▶ _Description of the task_
Give back, word for word, the line that contains "right black gripper: 257,105 → 263,138" and every line that follows it in the data below.

⟨

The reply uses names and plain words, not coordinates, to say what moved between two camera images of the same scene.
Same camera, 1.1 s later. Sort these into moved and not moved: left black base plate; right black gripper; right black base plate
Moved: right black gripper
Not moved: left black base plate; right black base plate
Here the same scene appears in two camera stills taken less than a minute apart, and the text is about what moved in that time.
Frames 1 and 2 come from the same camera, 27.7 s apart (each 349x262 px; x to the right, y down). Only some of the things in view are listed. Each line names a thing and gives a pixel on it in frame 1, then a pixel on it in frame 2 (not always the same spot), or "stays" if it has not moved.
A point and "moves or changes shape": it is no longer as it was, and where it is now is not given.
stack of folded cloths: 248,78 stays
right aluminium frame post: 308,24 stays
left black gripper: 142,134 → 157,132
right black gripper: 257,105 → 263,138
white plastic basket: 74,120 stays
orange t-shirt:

⟩

▶ _Solution to the exercise_
right black gripper: 257,105 → 263,138
white plastic basket: 74,120 stays
orange t-shirt:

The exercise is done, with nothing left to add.